- Decades:: 1990s; 2000s; 2010s; 2020s;
- See also:: Other events of 2012; Timeline of Maldivian history;

= 2012 in the Maldives =

The following lists events that happened during 2012 in the Maldives.

==Incumbents==
- President: Mohamed Nasheed (until 7 February), Mohamed Waheed Hassan (starting 7 February)
- Vice President: Mohamed Waheed Hassan (until 7 February), Mohamed Waheed Deen (starting 25 April)

==Events==
===February===
- February 7 - President Mohamed Nasheed resigns on national television as the unrest spreads with the mutinying officers gaining control of state television.
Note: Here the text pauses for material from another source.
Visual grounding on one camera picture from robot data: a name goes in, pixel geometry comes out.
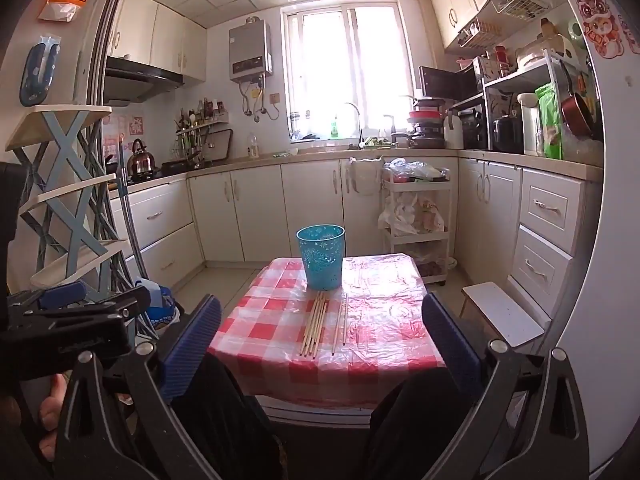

The former Vice President of the Maldives Mohamed Waheed Hassan is sworn in vowing to uphold the "rule of law".
- February 8 - The new President of the Maldives Mohammed Waheed Hassan calls for the formation of a national unity government while supporters of former President Mohamed Nasheed riot.
- February 10 - Mohamed Nasheed demands new elections and threatens protests if the new government meet the demands.

===August===
- August 30 - A Commonwealth-backed inquiry dismisses claims that a military coup forced Mohamed Nasheed from power.

===October===
- October 1 - Mohamed Nasheed fails to appear in court and departs on tour for his party. Vice-president Mohamed Waheed Deen, opening an academic conference in Malé, says a nation can achieve democracy by the teachers imparting the relevant information.
- October 2 - A member of the People’s Majlis, the parliament of the Maldives, is found stabbed to death near his home.